Speaking of a good chunk of the gains disappearing, crypto exchange Binance backed away from its plans to acquire rival FTX. Initially seeking to step in and take over FTX to resolve its insolvency issues, Binance CEO CZ Zhao has now washed his hands of the deal, citing agency investigations and possible mismanagement of the funds. Eccentric FTX CEO Sam Bankman-Fried went from over $15 billion to under $1 billion, for an astounding loss of 94% of his wealth in a single day.

Beyond the fortunes of wealthy crypto CEOs, the general questions that arise regarding the valuation of crypto entities – and the non-crypto companies that invest in them – seem to be kind, problematic. Particularly on the already beleaguered Nasdaq Index, where tech companies often have a history of holding crypto assets in diversified investment strategies, we can expect to see apprehension – and decisive corporate strategy coming out. of the investment class – in the future.

Shifting the focus a bit, and given the quality of the pandemic era and subsequent government liquid capital outflows for the crypto market, it’s possible we are witnessing another iceberg here that s crashes into the ocean.
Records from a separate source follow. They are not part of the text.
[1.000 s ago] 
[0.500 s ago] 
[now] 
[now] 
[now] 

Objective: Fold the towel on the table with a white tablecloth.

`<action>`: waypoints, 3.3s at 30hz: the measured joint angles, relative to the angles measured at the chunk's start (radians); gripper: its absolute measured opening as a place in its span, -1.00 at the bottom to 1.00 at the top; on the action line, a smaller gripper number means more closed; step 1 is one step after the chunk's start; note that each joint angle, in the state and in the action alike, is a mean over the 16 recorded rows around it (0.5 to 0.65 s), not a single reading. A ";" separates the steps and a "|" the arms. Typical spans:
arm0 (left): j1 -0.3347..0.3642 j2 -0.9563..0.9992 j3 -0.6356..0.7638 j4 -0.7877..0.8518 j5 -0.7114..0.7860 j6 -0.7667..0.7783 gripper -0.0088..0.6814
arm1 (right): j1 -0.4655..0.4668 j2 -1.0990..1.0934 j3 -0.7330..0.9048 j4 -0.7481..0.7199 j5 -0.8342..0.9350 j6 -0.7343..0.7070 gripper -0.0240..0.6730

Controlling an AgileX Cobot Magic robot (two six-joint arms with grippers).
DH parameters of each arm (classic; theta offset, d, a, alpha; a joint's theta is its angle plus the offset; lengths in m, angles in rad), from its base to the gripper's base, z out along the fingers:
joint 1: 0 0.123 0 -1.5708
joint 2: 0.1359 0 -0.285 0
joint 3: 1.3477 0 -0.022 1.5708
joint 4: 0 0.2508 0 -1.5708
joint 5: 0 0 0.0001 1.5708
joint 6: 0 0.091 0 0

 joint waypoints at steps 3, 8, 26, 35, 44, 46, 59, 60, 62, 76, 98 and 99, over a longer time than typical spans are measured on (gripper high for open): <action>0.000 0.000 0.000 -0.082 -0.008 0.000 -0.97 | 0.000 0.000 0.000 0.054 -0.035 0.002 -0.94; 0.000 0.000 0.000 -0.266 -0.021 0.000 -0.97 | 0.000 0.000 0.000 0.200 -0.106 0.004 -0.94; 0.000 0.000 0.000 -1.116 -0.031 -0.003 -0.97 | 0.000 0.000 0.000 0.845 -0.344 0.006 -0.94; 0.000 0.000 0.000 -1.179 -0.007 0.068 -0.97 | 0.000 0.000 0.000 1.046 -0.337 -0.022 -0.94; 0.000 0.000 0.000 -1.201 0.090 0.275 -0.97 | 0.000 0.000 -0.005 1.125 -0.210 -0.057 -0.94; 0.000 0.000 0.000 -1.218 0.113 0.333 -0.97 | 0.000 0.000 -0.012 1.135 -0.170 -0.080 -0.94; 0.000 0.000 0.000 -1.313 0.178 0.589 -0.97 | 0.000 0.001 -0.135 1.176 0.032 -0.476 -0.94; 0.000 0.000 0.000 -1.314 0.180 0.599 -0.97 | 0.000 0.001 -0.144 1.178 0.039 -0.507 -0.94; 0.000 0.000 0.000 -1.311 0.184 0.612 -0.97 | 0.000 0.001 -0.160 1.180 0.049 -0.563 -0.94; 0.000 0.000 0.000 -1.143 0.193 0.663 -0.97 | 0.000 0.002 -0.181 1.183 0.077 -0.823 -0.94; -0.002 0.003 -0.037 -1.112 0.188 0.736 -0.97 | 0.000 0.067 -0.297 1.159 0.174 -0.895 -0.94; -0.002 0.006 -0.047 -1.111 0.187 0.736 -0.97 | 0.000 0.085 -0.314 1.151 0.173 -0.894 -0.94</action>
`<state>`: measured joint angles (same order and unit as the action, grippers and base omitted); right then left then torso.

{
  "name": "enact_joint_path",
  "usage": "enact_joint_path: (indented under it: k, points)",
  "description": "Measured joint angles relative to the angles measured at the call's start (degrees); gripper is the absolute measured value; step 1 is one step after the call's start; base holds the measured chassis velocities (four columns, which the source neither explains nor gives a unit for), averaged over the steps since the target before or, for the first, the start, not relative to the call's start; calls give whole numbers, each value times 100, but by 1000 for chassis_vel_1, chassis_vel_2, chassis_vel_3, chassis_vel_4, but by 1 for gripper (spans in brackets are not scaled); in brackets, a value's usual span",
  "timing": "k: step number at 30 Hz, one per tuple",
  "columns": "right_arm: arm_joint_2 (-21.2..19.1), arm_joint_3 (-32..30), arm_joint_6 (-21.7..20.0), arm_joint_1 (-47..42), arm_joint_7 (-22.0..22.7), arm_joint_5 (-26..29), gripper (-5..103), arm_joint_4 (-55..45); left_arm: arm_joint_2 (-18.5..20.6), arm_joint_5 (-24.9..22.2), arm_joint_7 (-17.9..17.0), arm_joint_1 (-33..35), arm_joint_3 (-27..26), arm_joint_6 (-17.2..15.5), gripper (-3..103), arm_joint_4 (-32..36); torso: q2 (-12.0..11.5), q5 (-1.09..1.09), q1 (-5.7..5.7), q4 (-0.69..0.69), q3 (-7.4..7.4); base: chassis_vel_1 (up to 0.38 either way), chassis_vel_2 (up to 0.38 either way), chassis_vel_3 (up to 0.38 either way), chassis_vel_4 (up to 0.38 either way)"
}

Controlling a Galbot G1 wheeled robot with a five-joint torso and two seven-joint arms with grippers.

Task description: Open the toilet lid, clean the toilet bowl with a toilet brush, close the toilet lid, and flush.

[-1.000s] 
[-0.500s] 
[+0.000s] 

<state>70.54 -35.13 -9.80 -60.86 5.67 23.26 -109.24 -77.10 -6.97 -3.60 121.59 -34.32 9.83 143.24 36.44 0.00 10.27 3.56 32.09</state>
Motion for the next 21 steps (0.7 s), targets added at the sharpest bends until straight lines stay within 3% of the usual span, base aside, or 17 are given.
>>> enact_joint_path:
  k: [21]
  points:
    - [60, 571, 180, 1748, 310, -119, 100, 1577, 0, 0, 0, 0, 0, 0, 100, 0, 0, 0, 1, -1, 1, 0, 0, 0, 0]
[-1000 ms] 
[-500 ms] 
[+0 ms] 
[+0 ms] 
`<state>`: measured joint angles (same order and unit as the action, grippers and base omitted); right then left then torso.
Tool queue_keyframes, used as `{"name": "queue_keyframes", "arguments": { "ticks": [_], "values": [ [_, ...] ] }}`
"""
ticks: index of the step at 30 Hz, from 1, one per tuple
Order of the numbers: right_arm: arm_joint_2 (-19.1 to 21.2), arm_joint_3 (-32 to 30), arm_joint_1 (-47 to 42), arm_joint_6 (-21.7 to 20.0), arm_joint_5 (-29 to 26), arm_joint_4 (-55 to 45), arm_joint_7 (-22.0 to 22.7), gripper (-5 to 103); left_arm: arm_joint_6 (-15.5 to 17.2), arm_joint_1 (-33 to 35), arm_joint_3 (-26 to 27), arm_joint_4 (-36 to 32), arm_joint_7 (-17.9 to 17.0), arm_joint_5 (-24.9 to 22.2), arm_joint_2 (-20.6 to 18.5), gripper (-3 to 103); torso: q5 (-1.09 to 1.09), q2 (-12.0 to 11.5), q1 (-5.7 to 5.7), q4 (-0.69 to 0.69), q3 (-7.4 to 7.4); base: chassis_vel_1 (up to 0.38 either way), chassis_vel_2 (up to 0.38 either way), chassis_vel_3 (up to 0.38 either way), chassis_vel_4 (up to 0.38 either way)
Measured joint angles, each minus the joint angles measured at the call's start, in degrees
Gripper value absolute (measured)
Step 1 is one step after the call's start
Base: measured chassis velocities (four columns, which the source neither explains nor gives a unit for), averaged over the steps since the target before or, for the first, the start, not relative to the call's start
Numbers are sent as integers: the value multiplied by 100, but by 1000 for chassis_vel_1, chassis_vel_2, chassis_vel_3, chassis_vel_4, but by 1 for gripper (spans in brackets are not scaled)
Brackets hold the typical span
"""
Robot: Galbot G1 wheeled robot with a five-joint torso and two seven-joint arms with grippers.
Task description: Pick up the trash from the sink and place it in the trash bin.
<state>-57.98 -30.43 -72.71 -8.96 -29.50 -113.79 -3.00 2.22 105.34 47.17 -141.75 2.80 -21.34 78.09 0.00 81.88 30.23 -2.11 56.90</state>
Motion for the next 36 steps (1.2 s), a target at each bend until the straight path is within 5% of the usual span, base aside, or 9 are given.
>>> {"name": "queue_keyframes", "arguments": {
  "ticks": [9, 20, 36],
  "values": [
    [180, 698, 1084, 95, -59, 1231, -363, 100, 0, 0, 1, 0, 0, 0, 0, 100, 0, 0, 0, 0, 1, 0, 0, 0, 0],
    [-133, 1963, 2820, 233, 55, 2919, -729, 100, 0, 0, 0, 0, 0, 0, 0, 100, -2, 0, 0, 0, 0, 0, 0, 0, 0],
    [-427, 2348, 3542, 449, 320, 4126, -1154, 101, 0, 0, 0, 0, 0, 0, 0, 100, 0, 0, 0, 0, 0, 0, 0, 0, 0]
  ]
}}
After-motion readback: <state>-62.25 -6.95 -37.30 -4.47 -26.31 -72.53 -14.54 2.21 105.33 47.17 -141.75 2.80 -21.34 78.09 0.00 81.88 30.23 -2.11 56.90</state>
Depending on exposure to the asset class and the extent of that exposure, this could be one of those things that “breaks” significantly as the Fed plans to tighten interest rates for bring down measures of inflation.

Speaking of inflation measures, we turn to October from Thursday morning Consumer Price Index (CPI) report, where expectations are for the lowest headline read since February this year. Core printing is also expected to decline, albeit more slowly, to the 6% average. This is still more than 3 times the Fed’s optimal inflation level, but what analysts will be looking for are deeper than expected declines in these CPI sub-numbers. Any risk for warmer numbers would likely be ignored as a cycle anomaly.